A number of donors to St John of God have said they will stop supporting the charity
The meeting came after revelations in The Irish Times of €6 million in secret payments to senior executives at the charity. This included lump-sum payments made in 2013 of about €1.8 million after the Vatican told the order to sort out any liabilities before restructuring.
A number of donors to St John of God have said they will stop supporting the charity after the undisclosed payments to senior executives were revealed in a HSE audit.
Minister of State for disability affairs Finian McGrath said he was aware of a “potential deficit” identified by St John of God Community Services and he understood HSE senior management is in ongoing discussions with the charity on the issue.

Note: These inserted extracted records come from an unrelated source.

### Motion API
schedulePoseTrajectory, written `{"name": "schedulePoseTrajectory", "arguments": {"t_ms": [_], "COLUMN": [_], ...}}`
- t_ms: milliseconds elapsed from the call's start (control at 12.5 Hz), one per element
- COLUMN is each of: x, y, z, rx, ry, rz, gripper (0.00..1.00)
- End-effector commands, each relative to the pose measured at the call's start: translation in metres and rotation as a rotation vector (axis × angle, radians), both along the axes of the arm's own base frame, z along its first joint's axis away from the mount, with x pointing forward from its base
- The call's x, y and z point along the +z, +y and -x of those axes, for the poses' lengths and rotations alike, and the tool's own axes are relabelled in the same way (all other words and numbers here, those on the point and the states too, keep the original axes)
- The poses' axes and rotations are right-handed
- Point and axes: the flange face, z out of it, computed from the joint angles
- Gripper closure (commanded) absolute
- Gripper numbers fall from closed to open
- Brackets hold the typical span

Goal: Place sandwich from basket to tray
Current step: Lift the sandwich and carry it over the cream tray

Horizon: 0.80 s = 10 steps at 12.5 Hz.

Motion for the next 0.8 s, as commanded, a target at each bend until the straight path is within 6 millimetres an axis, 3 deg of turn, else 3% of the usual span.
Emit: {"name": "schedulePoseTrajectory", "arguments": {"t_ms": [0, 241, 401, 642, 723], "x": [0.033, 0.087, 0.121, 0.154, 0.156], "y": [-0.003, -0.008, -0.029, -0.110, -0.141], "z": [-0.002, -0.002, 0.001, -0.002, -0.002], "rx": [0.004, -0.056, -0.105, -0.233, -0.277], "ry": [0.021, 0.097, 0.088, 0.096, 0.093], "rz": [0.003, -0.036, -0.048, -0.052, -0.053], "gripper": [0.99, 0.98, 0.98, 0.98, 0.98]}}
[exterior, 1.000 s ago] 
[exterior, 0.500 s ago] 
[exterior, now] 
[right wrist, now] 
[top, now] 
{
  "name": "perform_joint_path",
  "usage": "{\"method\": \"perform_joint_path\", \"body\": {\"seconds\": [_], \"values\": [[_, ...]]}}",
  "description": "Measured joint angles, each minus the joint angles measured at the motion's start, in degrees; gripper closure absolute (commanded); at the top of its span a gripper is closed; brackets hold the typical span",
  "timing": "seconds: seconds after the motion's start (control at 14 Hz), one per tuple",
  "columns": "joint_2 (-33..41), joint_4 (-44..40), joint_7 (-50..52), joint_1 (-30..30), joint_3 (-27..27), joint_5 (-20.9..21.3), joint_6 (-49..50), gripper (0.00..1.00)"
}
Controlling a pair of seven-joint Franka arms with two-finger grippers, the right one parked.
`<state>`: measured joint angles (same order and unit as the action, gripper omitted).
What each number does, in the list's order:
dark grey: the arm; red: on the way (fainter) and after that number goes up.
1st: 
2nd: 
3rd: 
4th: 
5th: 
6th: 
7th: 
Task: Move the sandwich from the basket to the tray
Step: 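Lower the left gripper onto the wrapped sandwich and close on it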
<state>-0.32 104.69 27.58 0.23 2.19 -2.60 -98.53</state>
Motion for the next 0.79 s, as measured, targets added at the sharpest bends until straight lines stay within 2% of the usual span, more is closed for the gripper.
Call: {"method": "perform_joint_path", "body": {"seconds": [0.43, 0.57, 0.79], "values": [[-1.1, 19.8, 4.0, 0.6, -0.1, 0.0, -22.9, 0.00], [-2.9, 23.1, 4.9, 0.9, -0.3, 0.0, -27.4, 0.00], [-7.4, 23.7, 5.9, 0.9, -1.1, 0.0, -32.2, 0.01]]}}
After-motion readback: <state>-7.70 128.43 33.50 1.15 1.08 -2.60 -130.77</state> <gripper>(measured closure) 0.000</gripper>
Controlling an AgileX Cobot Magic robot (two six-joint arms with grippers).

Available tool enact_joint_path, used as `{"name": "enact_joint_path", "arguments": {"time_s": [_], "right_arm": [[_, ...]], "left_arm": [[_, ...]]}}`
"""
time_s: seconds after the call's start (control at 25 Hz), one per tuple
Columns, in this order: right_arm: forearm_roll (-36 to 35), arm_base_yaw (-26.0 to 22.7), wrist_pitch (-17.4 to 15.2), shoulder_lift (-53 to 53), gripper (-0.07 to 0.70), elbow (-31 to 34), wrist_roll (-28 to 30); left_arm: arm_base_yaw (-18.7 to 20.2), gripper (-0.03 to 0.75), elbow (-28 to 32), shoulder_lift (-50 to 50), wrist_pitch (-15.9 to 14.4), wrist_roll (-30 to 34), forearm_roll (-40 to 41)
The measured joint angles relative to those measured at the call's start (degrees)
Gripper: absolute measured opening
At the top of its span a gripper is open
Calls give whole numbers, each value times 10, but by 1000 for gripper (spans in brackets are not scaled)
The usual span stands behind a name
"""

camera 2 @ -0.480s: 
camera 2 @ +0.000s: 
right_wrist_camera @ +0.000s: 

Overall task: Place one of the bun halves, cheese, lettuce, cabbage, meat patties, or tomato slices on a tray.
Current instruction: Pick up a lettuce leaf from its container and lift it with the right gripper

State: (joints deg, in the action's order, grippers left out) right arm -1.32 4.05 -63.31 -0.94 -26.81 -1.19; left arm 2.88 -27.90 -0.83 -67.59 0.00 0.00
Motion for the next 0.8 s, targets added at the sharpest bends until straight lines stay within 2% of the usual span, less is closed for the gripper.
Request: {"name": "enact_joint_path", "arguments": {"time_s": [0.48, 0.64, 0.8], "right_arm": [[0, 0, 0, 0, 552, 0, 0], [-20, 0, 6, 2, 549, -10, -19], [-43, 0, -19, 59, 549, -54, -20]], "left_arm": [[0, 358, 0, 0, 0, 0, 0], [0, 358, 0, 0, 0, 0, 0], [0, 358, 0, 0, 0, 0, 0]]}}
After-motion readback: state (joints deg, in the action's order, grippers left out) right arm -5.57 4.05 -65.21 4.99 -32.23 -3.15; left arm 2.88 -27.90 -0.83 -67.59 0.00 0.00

St John of God provides mental health and intellectual disability services for 60,000 people across the State every day and receives nearly €130 million in State funding annually. It declined to comment on the meeting with the HSE or its need for extra funding.
The HSE confirmed at the weekend that St John of God had “indicated their perspective regarding finance deficits”.
In the letter to the Department of Health secretary general, Jim Breslin, the organisation outlined in general terms the challenge it faces in the delivery of some services in light of existing levels of funding.
These include the challenges of meeting new standards imposed by the Health Information and Quality Authority for services for people with intellectual disability, and the extra costs involved in “decongregating” people from large institutional homes to smaller units based in the community.
Asked whether St John of God had signalled it may have to withdraw from some services, the HSE said: “The HSE has met with senior management of St John of God Community Services and board representation and have agreed to work to ensure it continues to deliver quality, safe and effective services. [The] HSE also works closely with the regulator (Hiqa) to ensure that a combined effort is made to avoid any scenario where services are withdrawn. Both [the] HSE and St John of God are committed to this aim.”
The HSE said it had established a senior management taskforce to work with St John of God on improving governance and regulatory compliance.
“The HSE through its service arrangements, expects all providers to work within the allocation provided and has, in particular, made substantial additional funding provision to SJOG to deliver services and achieve sought-after outcomes. It is of significant concern to [the] HSE that St John of God must ensure appropriate governance measures,” it added. “When taxpayers’ money is allocated to disability services there is a duty and expectation that strong governance procedures are in place.”